> **Problem to solve**
Go to the line containing "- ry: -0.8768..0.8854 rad" in the records below and print it and every following line exactly, on through the line containing "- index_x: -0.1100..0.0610", then stop.

> **Source information**

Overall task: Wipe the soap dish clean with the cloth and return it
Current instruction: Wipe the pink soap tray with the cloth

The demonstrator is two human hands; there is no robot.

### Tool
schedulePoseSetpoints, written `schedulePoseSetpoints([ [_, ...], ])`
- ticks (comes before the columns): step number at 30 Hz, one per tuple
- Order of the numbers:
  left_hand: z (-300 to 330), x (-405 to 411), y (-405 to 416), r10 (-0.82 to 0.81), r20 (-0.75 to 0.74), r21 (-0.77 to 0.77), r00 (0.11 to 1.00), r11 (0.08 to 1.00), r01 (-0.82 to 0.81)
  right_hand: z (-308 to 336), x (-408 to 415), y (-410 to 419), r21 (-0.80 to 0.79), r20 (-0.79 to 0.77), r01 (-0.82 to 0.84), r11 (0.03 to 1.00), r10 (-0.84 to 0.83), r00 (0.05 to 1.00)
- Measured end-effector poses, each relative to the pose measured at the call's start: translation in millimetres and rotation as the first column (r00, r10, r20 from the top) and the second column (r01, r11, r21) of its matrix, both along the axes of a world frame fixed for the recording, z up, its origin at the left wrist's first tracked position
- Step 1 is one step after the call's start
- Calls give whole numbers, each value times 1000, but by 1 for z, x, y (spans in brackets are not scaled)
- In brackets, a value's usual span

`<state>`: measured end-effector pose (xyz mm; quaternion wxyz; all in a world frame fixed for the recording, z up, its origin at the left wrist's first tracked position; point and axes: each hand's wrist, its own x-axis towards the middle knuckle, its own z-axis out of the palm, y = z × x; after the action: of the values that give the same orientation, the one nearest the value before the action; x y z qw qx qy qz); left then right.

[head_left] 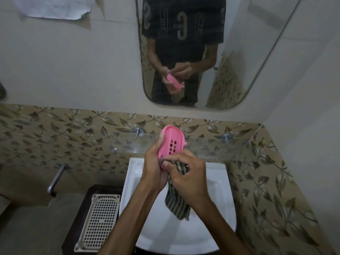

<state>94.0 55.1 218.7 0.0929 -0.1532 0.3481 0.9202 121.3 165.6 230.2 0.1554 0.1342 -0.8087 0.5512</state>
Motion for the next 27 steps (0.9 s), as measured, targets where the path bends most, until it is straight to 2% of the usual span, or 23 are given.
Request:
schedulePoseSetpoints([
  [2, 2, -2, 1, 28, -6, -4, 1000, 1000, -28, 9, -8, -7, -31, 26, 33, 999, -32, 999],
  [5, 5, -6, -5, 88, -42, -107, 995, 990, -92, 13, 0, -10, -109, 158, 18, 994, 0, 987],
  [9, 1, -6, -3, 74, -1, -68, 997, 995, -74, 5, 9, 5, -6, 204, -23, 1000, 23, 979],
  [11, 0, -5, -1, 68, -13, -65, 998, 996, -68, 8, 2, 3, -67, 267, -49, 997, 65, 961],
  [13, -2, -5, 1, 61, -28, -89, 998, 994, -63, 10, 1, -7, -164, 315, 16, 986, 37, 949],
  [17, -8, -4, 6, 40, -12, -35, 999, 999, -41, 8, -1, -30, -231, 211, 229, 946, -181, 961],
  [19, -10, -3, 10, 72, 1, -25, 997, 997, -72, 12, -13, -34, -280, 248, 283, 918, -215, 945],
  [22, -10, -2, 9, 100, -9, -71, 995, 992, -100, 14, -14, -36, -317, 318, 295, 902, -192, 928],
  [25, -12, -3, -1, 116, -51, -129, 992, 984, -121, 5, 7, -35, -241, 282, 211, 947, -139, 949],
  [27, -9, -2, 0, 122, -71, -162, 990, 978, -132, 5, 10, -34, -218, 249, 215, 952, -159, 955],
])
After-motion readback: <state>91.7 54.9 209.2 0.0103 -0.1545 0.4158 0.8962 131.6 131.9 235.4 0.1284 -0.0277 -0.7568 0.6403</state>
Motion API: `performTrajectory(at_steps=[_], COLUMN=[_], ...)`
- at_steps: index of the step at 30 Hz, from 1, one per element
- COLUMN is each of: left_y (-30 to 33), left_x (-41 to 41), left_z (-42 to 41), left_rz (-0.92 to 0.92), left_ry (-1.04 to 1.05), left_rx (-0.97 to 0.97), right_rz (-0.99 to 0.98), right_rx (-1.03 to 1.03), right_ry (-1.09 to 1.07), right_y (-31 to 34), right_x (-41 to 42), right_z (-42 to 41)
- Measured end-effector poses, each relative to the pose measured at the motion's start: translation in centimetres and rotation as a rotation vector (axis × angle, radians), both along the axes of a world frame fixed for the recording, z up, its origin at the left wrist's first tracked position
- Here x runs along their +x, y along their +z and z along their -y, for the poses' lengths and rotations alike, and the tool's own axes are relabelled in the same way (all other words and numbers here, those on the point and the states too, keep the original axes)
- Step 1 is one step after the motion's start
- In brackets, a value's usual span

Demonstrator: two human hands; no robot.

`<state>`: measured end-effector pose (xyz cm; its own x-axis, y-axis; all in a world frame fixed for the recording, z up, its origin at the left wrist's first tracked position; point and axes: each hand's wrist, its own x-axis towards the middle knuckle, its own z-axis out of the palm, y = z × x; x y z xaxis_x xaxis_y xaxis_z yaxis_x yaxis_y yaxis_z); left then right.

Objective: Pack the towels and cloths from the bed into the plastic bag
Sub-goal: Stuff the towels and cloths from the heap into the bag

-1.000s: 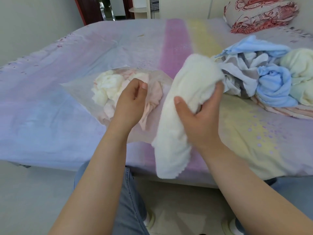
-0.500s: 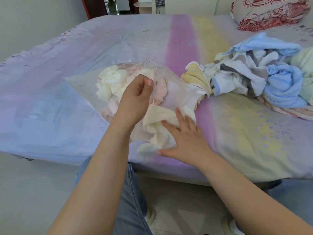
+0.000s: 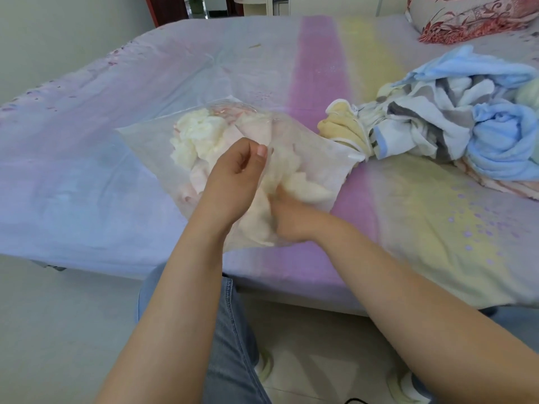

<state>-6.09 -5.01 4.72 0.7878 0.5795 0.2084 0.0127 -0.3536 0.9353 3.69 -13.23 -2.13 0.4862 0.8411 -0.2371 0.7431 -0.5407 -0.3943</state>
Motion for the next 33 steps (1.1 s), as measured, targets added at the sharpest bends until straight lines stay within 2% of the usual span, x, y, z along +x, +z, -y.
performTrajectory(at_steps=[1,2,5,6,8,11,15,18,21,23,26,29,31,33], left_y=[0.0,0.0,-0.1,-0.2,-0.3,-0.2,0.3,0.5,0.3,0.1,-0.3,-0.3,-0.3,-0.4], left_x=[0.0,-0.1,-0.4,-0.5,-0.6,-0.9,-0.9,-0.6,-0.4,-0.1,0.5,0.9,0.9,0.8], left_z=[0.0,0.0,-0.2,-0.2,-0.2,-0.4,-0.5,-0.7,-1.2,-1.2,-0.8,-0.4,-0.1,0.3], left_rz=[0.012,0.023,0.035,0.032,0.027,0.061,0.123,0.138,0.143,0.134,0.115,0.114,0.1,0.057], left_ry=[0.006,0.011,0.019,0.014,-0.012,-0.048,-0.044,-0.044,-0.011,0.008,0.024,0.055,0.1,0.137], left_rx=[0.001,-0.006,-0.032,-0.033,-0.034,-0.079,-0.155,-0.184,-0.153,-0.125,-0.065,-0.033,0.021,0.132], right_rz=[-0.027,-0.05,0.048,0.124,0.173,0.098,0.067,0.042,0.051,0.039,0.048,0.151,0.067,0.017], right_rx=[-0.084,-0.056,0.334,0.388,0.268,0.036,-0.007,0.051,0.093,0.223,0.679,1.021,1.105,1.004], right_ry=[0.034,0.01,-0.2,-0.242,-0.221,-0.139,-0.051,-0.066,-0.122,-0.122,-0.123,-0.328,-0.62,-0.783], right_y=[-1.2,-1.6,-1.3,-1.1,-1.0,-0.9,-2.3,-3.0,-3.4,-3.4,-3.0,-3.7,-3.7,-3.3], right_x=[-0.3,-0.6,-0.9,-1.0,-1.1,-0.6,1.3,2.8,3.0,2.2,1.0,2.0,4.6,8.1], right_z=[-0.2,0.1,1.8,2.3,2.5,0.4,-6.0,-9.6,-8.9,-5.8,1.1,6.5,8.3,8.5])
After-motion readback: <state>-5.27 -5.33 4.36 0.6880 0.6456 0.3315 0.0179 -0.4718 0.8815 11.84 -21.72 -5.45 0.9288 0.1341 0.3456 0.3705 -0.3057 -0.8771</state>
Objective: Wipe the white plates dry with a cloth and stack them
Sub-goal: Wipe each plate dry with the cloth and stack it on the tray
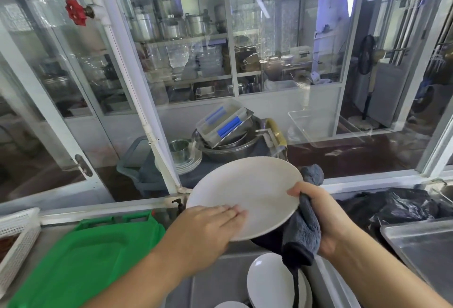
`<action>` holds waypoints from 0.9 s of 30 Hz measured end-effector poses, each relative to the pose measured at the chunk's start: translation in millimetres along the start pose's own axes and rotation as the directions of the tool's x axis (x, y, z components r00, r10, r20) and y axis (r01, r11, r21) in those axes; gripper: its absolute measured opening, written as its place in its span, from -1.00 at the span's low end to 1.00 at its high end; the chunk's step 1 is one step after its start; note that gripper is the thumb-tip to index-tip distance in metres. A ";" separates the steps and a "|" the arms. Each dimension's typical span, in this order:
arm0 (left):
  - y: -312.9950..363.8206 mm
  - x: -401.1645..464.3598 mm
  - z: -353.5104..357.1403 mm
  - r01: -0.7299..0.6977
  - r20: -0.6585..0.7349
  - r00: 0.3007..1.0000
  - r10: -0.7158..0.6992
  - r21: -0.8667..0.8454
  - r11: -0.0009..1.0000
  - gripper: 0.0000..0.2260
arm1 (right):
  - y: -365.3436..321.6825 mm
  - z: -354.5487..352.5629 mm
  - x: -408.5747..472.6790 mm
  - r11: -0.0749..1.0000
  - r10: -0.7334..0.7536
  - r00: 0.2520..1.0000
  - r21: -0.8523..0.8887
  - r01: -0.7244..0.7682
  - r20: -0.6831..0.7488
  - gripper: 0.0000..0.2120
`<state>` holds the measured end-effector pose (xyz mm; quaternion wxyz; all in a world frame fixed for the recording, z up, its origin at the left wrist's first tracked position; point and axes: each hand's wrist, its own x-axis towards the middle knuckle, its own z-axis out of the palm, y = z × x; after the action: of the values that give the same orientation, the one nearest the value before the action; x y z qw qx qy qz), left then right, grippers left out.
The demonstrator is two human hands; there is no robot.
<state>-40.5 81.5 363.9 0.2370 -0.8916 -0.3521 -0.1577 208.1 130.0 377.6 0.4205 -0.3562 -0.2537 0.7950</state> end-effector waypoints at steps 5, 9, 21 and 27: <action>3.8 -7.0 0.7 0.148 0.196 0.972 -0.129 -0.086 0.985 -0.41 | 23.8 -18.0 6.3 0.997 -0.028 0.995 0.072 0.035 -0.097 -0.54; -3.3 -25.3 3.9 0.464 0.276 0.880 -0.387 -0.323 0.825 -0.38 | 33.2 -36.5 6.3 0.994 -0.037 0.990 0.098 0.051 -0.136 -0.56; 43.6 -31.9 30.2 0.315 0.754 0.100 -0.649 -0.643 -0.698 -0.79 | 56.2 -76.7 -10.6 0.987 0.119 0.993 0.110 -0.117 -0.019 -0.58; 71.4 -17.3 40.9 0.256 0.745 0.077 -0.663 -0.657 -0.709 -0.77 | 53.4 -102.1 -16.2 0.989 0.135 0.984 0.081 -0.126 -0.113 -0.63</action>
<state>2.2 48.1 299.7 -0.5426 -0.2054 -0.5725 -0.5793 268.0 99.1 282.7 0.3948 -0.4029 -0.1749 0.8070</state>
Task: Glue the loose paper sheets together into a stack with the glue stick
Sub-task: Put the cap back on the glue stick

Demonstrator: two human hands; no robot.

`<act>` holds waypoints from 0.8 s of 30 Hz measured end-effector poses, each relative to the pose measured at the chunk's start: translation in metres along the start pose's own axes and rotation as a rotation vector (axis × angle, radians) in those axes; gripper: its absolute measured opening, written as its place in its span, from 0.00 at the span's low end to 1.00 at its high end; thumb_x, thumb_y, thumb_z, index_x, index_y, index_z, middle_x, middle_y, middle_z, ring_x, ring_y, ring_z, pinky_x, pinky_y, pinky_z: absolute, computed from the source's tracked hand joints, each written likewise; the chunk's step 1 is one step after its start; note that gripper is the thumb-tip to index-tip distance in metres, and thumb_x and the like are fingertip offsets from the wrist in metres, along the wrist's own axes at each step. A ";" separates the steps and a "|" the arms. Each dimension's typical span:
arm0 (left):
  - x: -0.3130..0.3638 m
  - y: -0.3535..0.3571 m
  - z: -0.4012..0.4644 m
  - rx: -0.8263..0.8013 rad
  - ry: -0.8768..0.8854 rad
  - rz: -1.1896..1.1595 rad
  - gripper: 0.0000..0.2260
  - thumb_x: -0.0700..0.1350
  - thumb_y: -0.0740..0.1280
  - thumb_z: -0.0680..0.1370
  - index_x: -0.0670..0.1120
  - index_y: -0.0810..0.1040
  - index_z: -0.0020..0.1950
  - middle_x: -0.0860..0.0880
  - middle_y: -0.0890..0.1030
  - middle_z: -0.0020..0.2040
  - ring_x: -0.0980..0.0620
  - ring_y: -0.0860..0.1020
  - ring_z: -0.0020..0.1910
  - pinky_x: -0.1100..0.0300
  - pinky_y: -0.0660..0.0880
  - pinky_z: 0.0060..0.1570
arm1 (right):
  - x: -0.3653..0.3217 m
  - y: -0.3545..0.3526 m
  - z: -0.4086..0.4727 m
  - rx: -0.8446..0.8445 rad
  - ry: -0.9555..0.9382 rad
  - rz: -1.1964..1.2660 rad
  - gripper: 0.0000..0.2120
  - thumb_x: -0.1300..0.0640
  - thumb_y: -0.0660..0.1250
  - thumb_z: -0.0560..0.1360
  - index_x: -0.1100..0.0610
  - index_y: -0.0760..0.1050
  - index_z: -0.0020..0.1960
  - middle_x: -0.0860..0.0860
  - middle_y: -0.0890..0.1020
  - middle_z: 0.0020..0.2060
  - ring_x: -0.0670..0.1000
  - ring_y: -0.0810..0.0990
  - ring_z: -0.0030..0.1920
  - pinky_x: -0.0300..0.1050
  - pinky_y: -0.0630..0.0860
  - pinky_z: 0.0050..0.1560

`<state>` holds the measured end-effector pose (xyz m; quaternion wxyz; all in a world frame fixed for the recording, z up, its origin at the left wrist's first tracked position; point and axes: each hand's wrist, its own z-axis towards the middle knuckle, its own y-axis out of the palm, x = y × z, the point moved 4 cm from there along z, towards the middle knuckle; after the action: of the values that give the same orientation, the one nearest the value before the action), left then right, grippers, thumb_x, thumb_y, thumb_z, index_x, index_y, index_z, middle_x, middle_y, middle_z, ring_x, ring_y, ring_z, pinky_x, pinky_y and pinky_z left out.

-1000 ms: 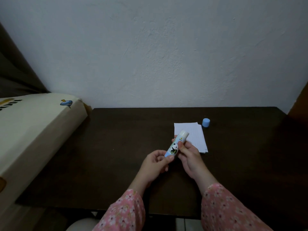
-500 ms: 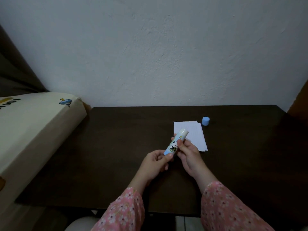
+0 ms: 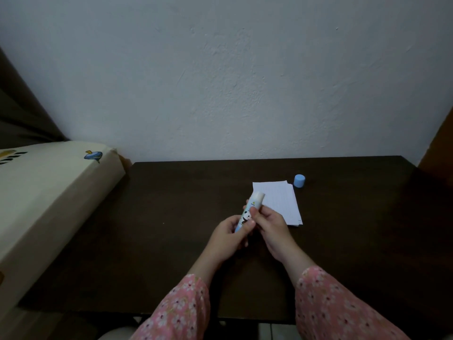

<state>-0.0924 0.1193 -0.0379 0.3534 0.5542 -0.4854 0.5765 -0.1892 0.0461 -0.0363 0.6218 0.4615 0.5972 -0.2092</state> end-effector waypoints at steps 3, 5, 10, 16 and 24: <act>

> **Written solution**
  - ry: -0.8768..0.8854 rad
  - rz: -1.1896..1.1595 rad
  - gripper: 0.0000..0.2260
  - thumb_x: -0.0700..0.1350
  - thumb_y: -0.0740..0.1280
  - thumb_z: -0.0680..0.1370
  - index_x: -0.0670..0.1120
  - index_y: -0.0810..0.1040
  - index_z: -0.0020..0.1950
  - middle_x: -0.0860..0.0880
  - middle_y: -0.0890..0.1030
  - middle_z: -0.0020..0.2040
  - ring_x: -0.0980..0.0620
  - ring_y: -0.0860..0.1020
  - ring_z: -0.0020..0.1910
  - pinky_x: -0.1100..0.0300
  - pinky_y: -0.0660..0.0880
  - pinky_z: 0.0060..0.1570
arm1 (right):
  - x: -0.3653..0.3217 m
  - y: -0.3545..0.3526 m
  - z: -0.4086..0.4727 m
  - rx: -0.8446..0.8445 rad
  - ry: -0.9555..0.9382 rad
  - rz: -1.1964..1.2660 rad
  - gripper: 0.0000..0.2120
  - thumb_x: -0.1300..0.0640
  - thumb_y: -0.0660..0.1250
  - thumb_z: -0.0560..0.1360
  - index_x: -0.1100..0.0610

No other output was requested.